→ **Work to complete**
The data below calls for an exact copy.

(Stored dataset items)
Segment Open
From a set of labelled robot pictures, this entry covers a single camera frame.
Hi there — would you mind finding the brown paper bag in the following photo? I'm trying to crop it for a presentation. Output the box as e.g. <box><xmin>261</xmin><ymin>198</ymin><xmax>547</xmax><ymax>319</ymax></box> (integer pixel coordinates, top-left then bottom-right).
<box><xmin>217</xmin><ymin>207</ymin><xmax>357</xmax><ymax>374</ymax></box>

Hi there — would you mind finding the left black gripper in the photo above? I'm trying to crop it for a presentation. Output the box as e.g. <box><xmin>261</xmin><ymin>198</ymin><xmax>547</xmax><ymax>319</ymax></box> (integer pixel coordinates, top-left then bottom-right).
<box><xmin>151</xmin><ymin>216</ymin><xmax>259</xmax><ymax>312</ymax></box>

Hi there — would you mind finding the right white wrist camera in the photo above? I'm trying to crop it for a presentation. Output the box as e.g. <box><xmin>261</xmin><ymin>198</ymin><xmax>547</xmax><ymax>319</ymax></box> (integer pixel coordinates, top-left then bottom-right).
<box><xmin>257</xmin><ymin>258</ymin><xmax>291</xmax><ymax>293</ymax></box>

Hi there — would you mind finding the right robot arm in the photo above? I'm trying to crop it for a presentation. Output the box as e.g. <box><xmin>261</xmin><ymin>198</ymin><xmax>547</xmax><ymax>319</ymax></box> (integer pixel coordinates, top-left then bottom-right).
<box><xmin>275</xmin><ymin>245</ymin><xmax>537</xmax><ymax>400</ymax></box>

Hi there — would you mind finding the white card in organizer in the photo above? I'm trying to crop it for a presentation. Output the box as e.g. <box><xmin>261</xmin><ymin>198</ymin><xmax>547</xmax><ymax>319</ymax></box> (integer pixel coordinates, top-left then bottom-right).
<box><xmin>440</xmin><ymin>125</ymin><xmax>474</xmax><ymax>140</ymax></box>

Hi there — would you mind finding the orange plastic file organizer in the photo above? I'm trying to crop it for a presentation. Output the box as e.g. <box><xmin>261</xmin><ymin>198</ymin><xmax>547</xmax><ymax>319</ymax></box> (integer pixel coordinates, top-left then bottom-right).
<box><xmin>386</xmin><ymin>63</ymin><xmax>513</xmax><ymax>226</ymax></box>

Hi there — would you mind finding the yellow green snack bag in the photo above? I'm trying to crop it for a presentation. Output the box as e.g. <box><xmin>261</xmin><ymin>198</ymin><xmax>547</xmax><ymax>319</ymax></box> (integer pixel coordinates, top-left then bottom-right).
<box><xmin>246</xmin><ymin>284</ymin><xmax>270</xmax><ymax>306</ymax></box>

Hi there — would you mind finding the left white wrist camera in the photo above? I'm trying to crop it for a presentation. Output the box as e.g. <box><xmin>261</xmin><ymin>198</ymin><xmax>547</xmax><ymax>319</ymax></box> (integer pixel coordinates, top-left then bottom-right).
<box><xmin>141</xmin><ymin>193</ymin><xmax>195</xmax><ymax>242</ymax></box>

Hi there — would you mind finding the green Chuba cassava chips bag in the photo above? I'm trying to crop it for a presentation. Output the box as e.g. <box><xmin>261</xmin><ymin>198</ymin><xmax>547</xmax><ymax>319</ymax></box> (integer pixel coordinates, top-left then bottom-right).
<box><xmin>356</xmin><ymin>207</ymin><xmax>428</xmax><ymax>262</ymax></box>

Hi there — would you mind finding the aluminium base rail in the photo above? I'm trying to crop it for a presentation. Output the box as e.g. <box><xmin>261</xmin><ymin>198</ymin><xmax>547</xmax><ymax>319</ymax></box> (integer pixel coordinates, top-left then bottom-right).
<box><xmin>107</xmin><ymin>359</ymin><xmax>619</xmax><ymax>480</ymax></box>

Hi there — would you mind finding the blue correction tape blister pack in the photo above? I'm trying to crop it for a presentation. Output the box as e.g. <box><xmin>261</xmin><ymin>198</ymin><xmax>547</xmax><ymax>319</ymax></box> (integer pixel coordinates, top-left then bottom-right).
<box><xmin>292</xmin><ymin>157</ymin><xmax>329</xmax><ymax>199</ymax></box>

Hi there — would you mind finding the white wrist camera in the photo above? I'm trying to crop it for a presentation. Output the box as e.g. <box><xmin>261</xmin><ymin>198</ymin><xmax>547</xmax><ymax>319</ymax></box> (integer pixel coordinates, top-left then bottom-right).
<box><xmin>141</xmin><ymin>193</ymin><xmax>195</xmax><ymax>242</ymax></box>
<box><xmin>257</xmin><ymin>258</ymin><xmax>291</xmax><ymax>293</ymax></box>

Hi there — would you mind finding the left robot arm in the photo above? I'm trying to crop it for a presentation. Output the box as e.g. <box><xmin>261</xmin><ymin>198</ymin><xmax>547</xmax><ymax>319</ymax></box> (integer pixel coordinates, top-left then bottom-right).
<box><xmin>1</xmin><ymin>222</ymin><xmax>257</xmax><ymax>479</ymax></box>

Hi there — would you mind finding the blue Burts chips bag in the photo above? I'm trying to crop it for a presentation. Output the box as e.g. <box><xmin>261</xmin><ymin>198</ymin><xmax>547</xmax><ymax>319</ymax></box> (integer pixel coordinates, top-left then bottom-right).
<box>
Segment Closed
→ **Finished exercise**
From a set of labelled robot pictures, this entry covers a single camera frame.
Hi there — would you mind finding the brown paper bag in the following photo? I'm trying to crop it for a presentation. Output the box as e.g. <box><xmin>261</xmin><ymin>198</ymin><xmax>547</xmax><ymax>319</ymax></box> (integer pixel coordinates, top-left then bottom-right).
<box><xmin>217</xmin><ymin>207</ymin><xmax>357</xmax><ymax>374</ymax></box>

Hi there — would you mind finding the left black gripper in the photo above? I'm trying to crop it for a presentation. Output the box as e.g. <box><xmin>261</xmin><ymin>198</ymin><xmax>547</xmax><ymax>319</ymax></box> (integer pixel coordinates, top-left then bottom-right).
<box><xmin>151</xmin><ymin>216</ymin><xmax>259</xmax><ymax>312</ymax></box>

Hi there — would you mind finding the right white wrist camera in the photo above? I'm trying to crop it for a presentation. Output the box as e.g. <box><xmin>261</xmin><ymin>198</ymin><xmax>547</xmax><ymax>319</ymax></box> (integer pixel coordinates, top-left then bottom-right).
<box><xmin>257</xmin><ymin>258</ymin><xmax>291</xmax><ymax>293</ymax></box>

Hi there — would you mind finding the right robot arm in the photo above? I'm trying to crop it for a presentation. Output the box as e.g. <box><xmin>261</xmin><ymin>198</ymin><xmax>547</xmax><ymax>319</ymax></box> (integer pixel coordinates, top-left then bottom-right).
<box><xmin>275</xmin><ymin>245</ymin><xmax>537</xmax><ymax>400</ymax></box>

Hi there — would you mind finding the white card in organizer in the photo above? I'm trying to crop it for a presentation. Output the box as e.g. <box><xmin>261</xmin><ymin>198</ymin><xmax>547</xmax><ymax>319</ymax></box> (integer pixel coordinates, top-left then bottom-right).
<box><xmin>440</xmin><ymin>125</ymin><xmax>474</xmax><ymax>140</ymax></box>

Hi there — would you mind finding the orange plastic file organizer in the photo above? I'm trying to crop it for a presentation. Output the box as e.g. <box><xmin>261</xmin><ymin>198</ymin><xmax>547</xmax><ymax>319</ymax></box> (integer pixel coordinates, top-left then bottom-right).
<box><xmin>386</xmin><ymin>63</ymin><xmax>513</xmax><ymax>226</ymax></box>

Hi there — would you mind finding the yellow green snack bag in the photo above? I'm trying to crop it for a presentation. Output the box as e.g. <box><xmin>261</xmin><ymin>198</ymin><xmax>547</xmax><ymax>319</ymax></box> (integer pixel coordinates, top-left then bottom-right).
<box><xmin>246</xmin><ymin>284</ymin><xmax>270</xmax><ymax>306</ymax></box>

Hi there — would you mind finding the left white wrist camera in the photo above? I'm trying to crop it for a presentation. Output the box as e.g. <box><xmin>261</xmin><ymin>198</ymin><xmax>547</xmax><ymax>319</ymax></box> (integer pixel coordinates, top-left then bottom-right).
<box><xmin>141</xmin><ymin>193</ymin><xmax>195</xmax><ymax>242</ymax></box>

Hi there — would you mind finding the green Chuba cassava chips bag in the photo above? I'm trying to crop it for a presentation. Output the box as e.g. <box><xmin>261</xmin><ymin>198</ymin><xmax>547</xmax><ymax>319</ymax></box> (integer pixel coordinates, top-left then bottom-right).
<box><xmin>356</xmin><ymin>207</ymin><xmax>428</xmax><ymax>262</ymax></box>

Hi there — would you mind finding the aluminium base rail in the photo above? I'm trying to crop it for a presentation. Output the box as e.g. <box><xmin>261</xmin><ymin>198</ymin><xmax>547</xmax><ymax>319</ymax></box> (integer pixel coordinates, top-left then bottom-right).
<box><xmin>107</xmin><ymin>359</ymin><xmax>619</xmax><ymax>480</ymax></box>

Hi there — would you mind finding the blue correction tape blister pack in the photo above? I'm trying to crop it for a presentation. Output the box as e.g. <box><xmin>261</xmin><ymin>198</ymin><xmax>547</xmax><ymax>319</ymax></box> (integer pixel coordinates, top-left then bottom-right).
<box><xmin>292</xmin><ymin>157</ymin><xmax>329</xmax><ymax>199</ymax></box>

Hi there — would you mind finding the white wrist camera in the photo above? I'm trying to crop it for a presentation. Output the box as e.g. <box><xmin>261</xmin><ymin>198</ymin><xmax>547</xmax><ymax>319</ymax></box> (integer pixel coordinates, top-left then bottom-right).
<box><xmin>141</xmin><ymin>193</ymin><xmax>195</xmax><ymax>242</ymax></box>
<box><xmin>257</xmin><ymin>258</ymin><xmax>291</xmax><ymax>293</ymax></box>

Hi there — would you mind finding the left robot arm in the photo above? I'm trying to crop it for a presentation. Output the box as e.g. <box><xmin>261</xmin><ymin>198</ymin><xmax>547</xmax><ymax>319</ymax></box> (integer pixel coordinates, top-left then bottom-right).
<box><xmin>1</xmin><ymin>222</ymin><xmax>257</xmax><ymax>479</ymax></box>

Hi there — would you mind finding the blue Burts chips bag in the photo above? I'm trying to crop it for a presentation. Output the box as e.g. <box><xmin>261</xmin><ymin>198</ymin><xmax>547</xmax><ymax>319</ymax></box> (integer pixel coordinates, top-left then bottom-right).
<box>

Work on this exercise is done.